What you are asked to do: Bring together all lines of the material below that contain the string "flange".
- - - -
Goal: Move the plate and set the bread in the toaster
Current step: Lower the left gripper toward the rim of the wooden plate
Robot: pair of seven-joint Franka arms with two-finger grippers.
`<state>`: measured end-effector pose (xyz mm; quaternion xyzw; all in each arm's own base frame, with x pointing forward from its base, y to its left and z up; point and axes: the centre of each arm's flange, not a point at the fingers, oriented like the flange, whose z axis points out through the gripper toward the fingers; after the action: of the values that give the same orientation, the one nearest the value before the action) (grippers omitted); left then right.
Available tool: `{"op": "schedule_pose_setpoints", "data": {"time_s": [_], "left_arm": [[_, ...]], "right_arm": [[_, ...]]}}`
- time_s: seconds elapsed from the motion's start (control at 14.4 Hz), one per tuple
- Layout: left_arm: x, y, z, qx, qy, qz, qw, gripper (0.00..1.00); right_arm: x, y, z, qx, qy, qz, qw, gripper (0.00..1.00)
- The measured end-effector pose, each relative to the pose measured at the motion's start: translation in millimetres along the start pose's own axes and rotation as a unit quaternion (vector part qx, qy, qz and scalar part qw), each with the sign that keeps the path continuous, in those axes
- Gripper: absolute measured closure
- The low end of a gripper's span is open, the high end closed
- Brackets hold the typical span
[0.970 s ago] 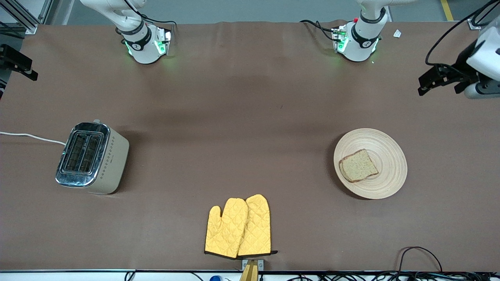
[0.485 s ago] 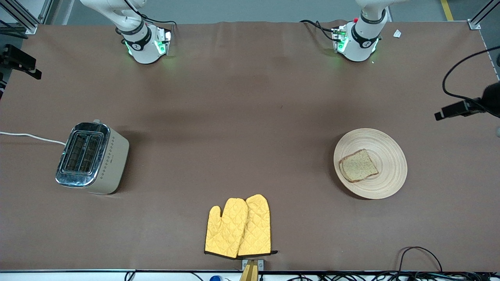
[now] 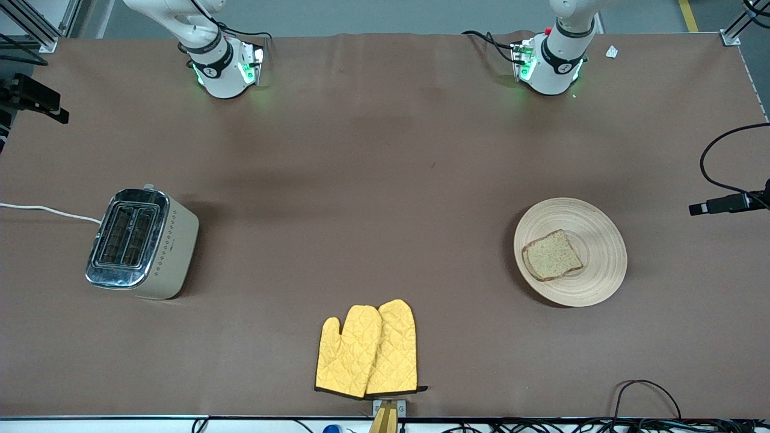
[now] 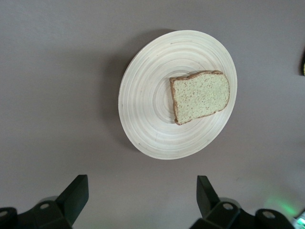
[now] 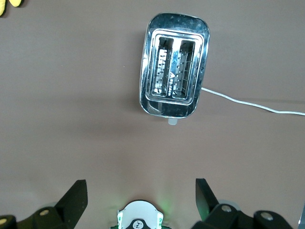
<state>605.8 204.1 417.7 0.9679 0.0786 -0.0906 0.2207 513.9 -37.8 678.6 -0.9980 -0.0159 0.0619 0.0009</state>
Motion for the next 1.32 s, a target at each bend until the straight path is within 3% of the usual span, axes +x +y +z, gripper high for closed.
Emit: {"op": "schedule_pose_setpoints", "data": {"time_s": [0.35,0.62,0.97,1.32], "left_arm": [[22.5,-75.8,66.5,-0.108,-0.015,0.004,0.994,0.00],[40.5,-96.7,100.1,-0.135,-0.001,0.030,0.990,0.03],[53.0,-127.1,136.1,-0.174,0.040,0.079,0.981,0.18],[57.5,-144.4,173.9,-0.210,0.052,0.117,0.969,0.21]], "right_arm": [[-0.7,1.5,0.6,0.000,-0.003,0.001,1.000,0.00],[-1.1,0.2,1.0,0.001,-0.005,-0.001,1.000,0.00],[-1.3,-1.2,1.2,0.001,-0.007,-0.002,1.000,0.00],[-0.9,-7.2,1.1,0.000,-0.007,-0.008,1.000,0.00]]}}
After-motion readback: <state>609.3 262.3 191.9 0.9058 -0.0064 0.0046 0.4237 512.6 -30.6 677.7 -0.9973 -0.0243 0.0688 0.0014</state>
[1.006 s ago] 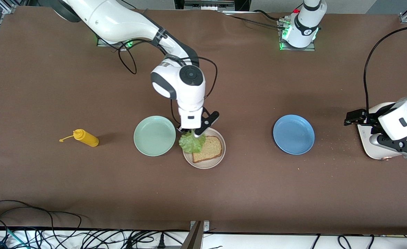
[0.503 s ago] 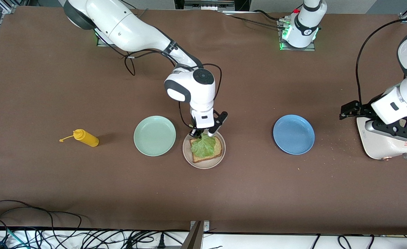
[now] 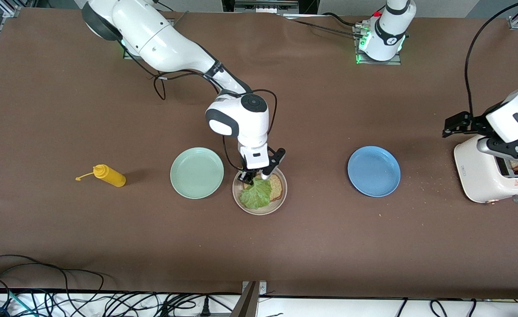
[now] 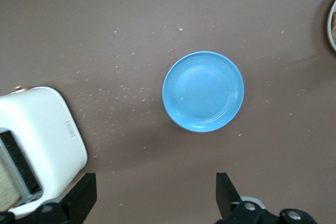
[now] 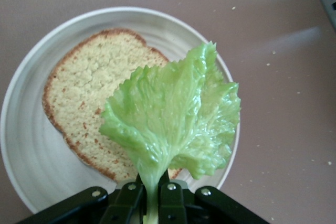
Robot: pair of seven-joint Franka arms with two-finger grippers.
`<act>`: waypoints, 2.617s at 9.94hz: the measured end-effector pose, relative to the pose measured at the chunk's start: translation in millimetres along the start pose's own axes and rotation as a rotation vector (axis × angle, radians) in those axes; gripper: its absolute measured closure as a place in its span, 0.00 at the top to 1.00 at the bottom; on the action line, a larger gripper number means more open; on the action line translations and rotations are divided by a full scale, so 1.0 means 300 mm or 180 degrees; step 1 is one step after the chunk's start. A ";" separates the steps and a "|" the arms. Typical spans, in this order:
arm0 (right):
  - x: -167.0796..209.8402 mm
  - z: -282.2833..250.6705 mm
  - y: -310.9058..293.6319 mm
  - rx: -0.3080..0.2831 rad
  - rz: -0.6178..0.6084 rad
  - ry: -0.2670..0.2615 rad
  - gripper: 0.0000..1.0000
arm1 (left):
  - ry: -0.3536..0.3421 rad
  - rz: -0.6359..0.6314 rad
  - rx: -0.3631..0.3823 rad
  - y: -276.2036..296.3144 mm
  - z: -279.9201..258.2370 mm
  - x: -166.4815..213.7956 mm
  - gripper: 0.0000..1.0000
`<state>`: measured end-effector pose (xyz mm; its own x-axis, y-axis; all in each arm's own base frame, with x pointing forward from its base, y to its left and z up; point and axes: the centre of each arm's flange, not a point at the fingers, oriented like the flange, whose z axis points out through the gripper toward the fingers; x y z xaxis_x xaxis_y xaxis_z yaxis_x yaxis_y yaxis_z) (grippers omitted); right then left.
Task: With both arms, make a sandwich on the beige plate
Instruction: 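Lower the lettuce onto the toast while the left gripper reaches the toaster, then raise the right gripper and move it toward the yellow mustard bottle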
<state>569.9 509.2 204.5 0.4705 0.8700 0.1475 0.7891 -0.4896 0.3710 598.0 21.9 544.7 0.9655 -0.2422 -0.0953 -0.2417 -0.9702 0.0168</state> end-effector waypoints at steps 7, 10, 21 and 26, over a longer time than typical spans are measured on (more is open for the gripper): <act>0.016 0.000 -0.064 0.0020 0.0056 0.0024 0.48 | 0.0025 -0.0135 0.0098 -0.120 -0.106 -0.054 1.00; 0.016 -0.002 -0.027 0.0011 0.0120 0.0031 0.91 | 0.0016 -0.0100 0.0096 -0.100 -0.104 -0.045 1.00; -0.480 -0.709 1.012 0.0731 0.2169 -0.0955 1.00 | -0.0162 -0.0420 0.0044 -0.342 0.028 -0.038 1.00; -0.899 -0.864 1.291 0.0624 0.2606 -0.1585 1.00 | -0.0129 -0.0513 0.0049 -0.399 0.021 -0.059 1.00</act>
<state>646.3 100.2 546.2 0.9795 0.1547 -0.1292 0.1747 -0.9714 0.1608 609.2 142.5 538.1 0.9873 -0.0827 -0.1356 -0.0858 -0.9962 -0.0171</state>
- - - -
Solved problem:
`<state>`: measured end-effector pose (xyz mm; quaternion xyzw; all in each arm's own base frame, with x pointing forward from its base, y to its left and z up; point and axes: the centre of each arm's flange, not a point at the fingers, oriented like the flange, whose z axis points out through the gripper toward the fingers; after the action: of the values that give the same orientation, the one nearest the value before the action) (grippers omitted); left then right.
`<state>`: measured end-effector pose (xyz mm; its own x-axis, y-axis; all in each arm's own base frame, with x pointing forward from its base, y to its left and z up; point and axes: the centre of each arm's flange, not a point at the fingers, oriented like the flange, whose z axis points out through the gripper toward the fingers; x y z xaxis_x xaxis_y xaxis_z yaxis_x yaxis_y yaxis_z) (grippers omitted); right then left.

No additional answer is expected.